みぞおちの下から恥骨まで、お腹の前面をタテに走る板状の筋肉です。腱画という横の仕切りと、中央を縦に走る白線で区切られているため、体脂肪が落ちると6つや8つに割れて見えます。割れる数や左右のずれは生まれつきで、鍛えても増えません。

はたらき

背骨を丸めて胸と骨盤を近づけるのが主な仕事で、上体を起こすというより背中を丸める意識のときに強く働きます。息を強く吐くときや腹圧を高めるときにも参加し、拮抗するのは背中側で背骨を反らす脊柱起立筋です。

鍛え方

クランチで上から丸める動き、レッグレイズで下から骨盤を巻き上げる動きを組み合わせます。10〜20回を2〜3セットが目安で、反動を使わず下ろす局面をこらえると効きが変わります。

ストレッチ

うつ伏せから肘をついて上体を起こし、胸から下腹を長く伸ばします。腰に痛みやつまり感が出る角度まで反らさないでください。硬いままだと骨盤が後ろに倒れて背中が丸まり、深い呼吸もしにくくなります。

解説動画: 腹直筋を丸めて使うクランチのやり方と注意点/前田のまいにちセルフケア ! by GronG

概要: 腹筋はお腹をぐるり一周して何層もあるが、クランチで鍛えるのは腹直筋だと整理している。みぞおちあたりから一番下は恥骨まで縦に伸びる筋肉で、ここを丸める動作がクランチにあたる。寝た状態から完全に起き上がるシットアップに対し、背骨を丸める分だけ腹直筋に絞って効かせられる。手を置く位置は頭の後ろか胸の前が一般的だとしている。

足を浮かせて閉じる理由: 仰向けで太ももが床から少し浮く角度まで脚を上げ、膝どうしを閉じて構える。足を床につけたままだと太ももの裏など他の力を借りてしまうため、浮かせて腹筋だけで起き上がるようにする。閉じるのは内ももの内転筋に力が入ると、その上にある骨盤底筋群も働いてお腹の圧が高まるからだという。この脚の形はキープしたまま動作を繰り返す。

腰が反るなら床へ押しつける: 脚を上げた時点で腰が反ってしまいそうな人もいる。その場合はお腹を床のほうへ押しつけ、少し顎を引いて背中を丸めた状態を作ってから動作に入る。こうすると背骨が丸まりやすくなり、狙った腹直筋にしっかり効いていく。この押しつけと顎を引く動きはそのまま開始姿勢になるので、動き出す前に必ず整えておきたい。

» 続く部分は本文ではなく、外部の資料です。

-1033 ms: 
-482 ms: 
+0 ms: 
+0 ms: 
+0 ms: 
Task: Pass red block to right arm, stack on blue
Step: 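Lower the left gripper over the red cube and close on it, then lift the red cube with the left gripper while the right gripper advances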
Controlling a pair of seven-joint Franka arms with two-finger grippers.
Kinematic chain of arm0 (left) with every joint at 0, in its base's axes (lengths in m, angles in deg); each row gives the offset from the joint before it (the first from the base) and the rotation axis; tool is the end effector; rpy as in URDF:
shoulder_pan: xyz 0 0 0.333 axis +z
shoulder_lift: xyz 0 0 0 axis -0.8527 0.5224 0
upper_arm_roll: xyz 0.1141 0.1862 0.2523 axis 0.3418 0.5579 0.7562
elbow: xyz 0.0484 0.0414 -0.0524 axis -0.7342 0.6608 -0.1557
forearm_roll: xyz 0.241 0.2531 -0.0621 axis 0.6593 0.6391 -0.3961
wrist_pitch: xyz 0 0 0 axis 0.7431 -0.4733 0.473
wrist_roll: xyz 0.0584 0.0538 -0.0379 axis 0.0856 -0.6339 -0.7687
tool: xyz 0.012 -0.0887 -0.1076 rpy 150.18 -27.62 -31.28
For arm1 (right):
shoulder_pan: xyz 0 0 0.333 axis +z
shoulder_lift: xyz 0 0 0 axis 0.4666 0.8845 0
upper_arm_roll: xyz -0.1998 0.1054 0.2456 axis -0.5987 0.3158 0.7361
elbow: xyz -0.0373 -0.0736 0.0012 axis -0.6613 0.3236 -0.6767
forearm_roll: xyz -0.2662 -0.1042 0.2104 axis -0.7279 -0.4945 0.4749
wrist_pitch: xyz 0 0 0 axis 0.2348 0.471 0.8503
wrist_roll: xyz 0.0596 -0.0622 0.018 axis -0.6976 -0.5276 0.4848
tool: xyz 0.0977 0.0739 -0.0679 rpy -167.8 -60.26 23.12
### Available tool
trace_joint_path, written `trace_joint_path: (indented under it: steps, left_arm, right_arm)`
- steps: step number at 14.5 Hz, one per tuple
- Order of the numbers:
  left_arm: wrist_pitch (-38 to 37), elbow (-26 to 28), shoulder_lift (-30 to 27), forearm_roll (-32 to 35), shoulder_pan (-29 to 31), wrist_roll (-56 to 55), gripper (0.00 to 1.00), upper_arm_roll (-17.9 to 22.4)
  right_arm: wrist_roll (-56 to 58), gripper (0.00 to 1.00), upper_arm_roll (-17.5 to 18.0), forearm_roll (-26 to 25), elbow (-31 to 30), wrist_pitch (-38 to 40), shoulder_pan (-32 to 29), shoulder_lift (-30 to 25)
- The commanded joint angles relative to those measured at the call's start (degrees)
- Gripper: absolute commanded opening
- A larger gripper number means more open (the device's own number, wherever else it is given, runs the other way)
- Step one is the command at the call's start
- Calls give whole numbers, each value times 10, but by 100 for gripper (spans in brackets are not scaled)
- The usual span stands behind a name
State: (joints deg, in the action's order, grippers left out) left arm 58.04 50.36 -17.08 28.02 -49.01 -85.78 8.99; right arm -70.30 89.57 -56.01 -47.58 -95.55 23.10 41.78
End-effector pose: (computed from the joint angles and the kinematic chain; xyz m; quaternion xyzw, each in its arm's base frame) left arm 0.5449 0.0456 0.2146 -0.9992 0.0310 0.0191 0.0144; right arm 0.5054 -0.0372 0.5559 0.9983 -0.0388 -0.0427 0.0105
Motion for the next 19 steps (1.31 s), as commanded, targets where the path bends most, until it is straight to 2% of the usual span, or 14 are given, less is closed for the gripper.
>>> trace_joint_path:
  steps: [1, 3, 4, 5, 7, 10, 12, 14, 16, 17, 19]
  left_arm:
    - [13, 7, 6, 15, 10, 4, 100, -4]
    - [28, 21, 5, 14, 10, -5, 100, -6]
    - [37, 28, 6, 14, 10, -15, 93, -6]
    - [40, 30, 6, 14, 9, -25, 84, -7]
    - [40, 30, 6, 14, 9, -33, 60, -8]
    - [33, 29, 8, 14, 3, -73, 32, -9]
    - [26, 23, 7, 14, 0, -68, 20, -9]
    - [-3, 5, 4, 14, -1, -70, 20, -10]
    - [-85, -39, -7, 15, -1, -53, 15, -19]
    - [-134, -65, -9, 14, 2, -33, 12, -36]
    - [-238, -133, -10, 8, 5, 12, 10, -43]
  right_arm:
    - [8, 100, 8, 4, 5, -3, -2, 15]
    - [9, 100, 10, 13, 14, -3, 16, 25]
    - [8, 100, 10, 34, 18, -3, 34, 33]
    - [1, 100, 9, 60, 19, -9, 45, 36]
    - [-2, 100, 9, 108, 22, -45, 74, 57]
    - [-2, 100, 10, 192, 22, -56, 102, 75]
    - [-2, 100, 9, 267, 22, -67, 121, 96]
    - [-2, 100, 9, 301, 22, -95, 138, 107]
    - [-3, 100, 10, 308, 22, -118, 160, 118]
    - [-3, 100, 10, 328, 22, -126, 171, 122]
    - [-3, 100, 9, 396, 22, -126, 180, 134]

息を吐きながら背骨を一つずつ丸める: 息を吐きながら背骨を一つずつ丸めるように上体を起こし、上げきったところで息を吸ってからゆっくり戻し、肩甲骨が床に触れるか触れないかの位置で止める。頭や肩甲骨を床につけて休むと張力が抜け、そこからまた縮め直す動きになってしまう。常に負荷がかかったままの状態を作ると、上部を中心によく効く。

反動を使うと別の動きになる: 疲れて頭をつけ、反動で起き上がると腹筋以外の代償動作に変わってしまう。速く細かく動く腹筋は回数をこなしやすいが、股関節の力や上体の反動を借りがちで効率は落ちる。筋肉が伸び縮みする範囲をできるだけ大きく取り、ゆっくり丁寧に一つずつ行うほうが1回あたりの価値が高い。他の部位に肩代わりをさせずに済む点も利点として挙げている。